Prince Harry and Meghan Markle’s involvement in what they called a “near catastrophic car chase” with US paparazzi in Manhattan has been put under the microscope amid claim and counterclaim from those involved.
Harry and Meghan were attending the Ms. Foundation’s Women of Vision annual gala at the Ziegfeld Ballroom, during which the Duchess of Sussex was honoured by Gloria Steinem for her “global advocacy to empower and advocate on behalf of women and girls”, reported Good Morning America.
But the night turned sour when, according to the couple’s spokesperson, they were “involved in a near catastrophic car chase at the hands of a ring of highly aggressive paparazzi”.
The spokesperson added: “This relentless pursuit, lasting over two hours, resulted in multiple near collisions involving other drivers on the road, pedestrians and two NYPD officers.”
New York police gave a rather different account, saying that while there were “numerous photographers that made their transport challenging”, the pair “arrived at their destination and there were no reported collisions, summonses, injuries, or arrests in regard”. Sukhcharn Singh, who drove the couple on part of their journey, said the description of the situation as “catastrophic” was “exaggerated”.

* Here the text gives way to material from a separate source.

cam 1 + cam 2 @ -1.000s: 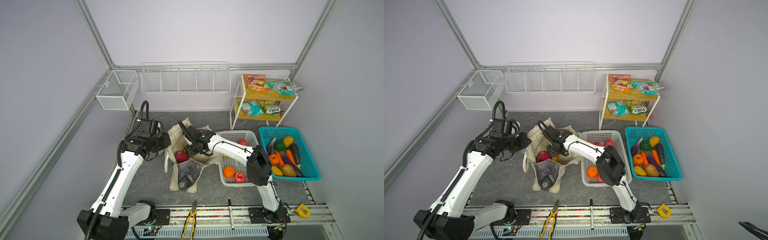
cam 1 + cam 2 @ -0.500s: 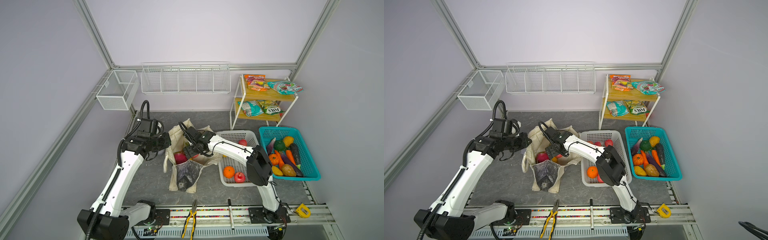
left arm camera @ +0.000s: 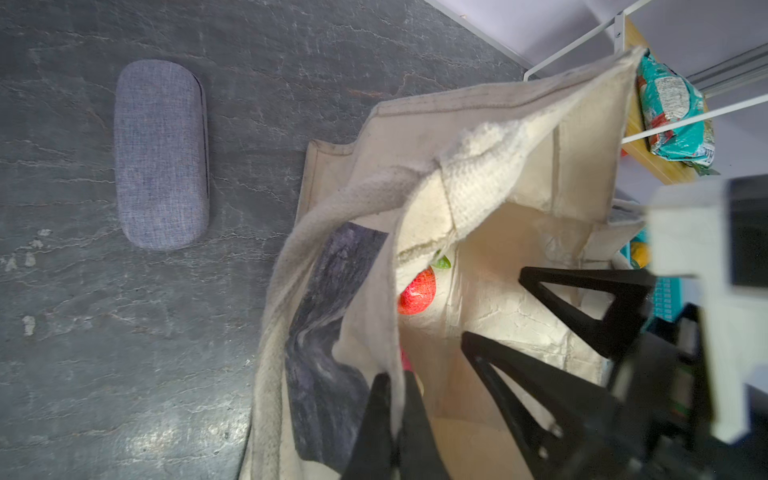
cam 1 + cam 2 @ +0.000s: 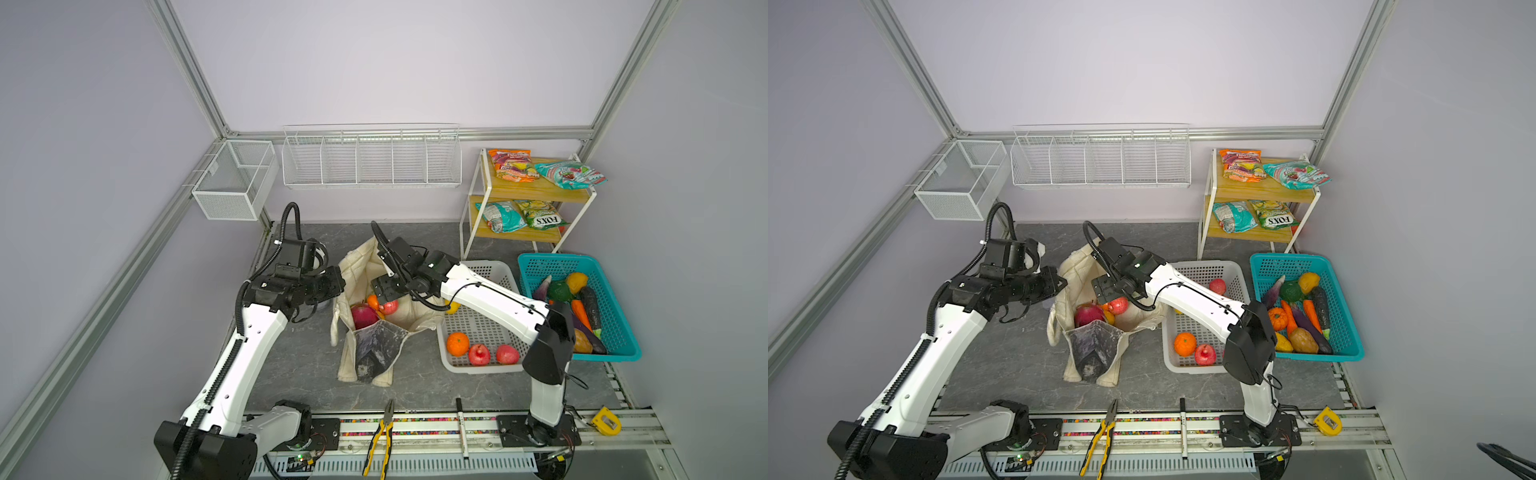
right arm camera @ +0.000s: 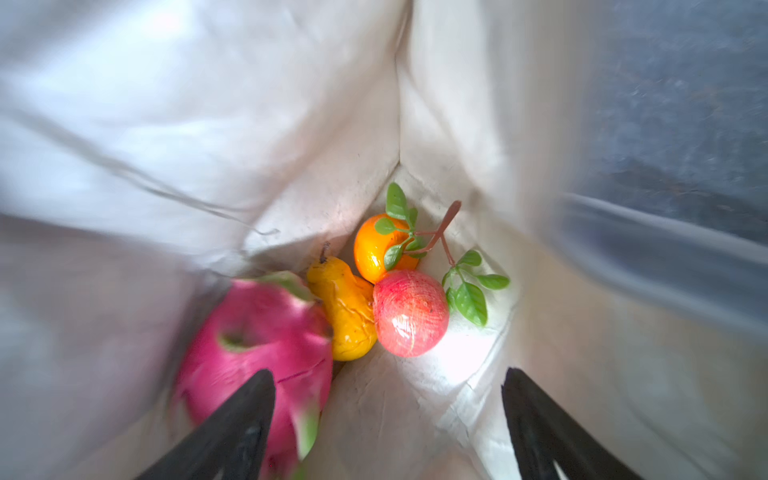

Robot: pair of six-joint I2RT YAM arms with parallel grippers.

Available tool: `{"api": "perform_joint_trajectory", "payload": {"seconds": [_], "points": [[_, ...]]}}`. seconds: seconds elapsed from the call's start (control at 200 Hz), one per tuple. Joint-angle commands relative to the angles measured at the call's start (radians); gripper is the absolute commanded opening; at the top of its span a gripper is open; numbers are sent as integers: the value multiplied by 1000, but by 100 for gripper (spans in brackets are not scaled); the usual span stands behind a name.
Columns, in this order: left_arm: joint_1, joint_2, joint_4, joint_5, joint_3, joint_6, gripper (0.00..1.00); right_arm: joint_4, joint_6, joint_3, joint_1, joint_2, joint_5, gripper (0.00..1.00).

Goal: Place the food into the grocery bag and tie it
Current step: 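Open the right gripper to release the apple and raise it out, then move the right gripper over the teal basket of vegetables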

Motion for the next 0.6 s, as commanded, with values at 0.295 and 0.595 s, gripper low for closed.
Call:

‘Impossible not to think of Princess Diana’
Speaking to Sky News, the couple’s press secretary Ashley Hansen said: “I have never experienced their vulnerability as much as I did last night. They were incredibly scared and shaken up.”
Journalist Omid Scobie, who has written biographies of the royal couple, told BBC Newsnight that it was “impossible not to think of Princess Diana when we hear about car accidents and this kind of aggressive paparazzi chase”.
The Sussexes’ account of “a relentless pursuit” is a “percussive succession of coincidences and details that will make the blood of every right thinking person boil”, agreed The Independent’s Samuel Fishwick.
“Let us not forget the terms on which the prince began his campaign of retribution against the press in that infamous Oprah Winfrey interview back in 2021,” added Fishwick.
“The clicking of cameras and the flashing of cameras makes my blood boil,” he told Winfrey. “It makes me angry and takes me back to what happened to my mum and my experience as a kid.”
A photographer familiar with the market for celebrity pictures in New York suggested to The Guardian that “the claims could be designed to play into the Diana, Princess of Wales narrative, given how popular she was in the US”.
They told the paper: “‘Americans are a bit more sympathetic to the couple than the Brits right now.’”
“There are jokes, too, that photographers are tipped off by the couple themselves,” said The Guardian’s Edward Helmore, recalling the “sniping” of former TV anchor Megyn Kelly when Meghan was photographed going hiking with friends in California on the day of her father-in-law’s coronation.
“A cynical observer might question the timing of their bombshell statement”, wrote The Telegraph’s associate editor Camilla Tominey. It came “just a day after Harry’s lawyers appeared in the High Court arguing that it was not only wrong of him to be stripped of his armed Metropolitan Police protection when he is back in the UK, but unfair for him to have been denied the right to reimburse the taxpayer for it”.
The events on the streets of Manhattan “don’t form part of the case against the tabloid press which Harry is fighting in London, but they neatly, some say conveniently, embolden his cause”, agreed Sky News’s US correspondent Mark Stone.
“As is often the case with the British royal family,” said Intelligencer, “there’s still plenty of confusion and controversy surrounding the incident.”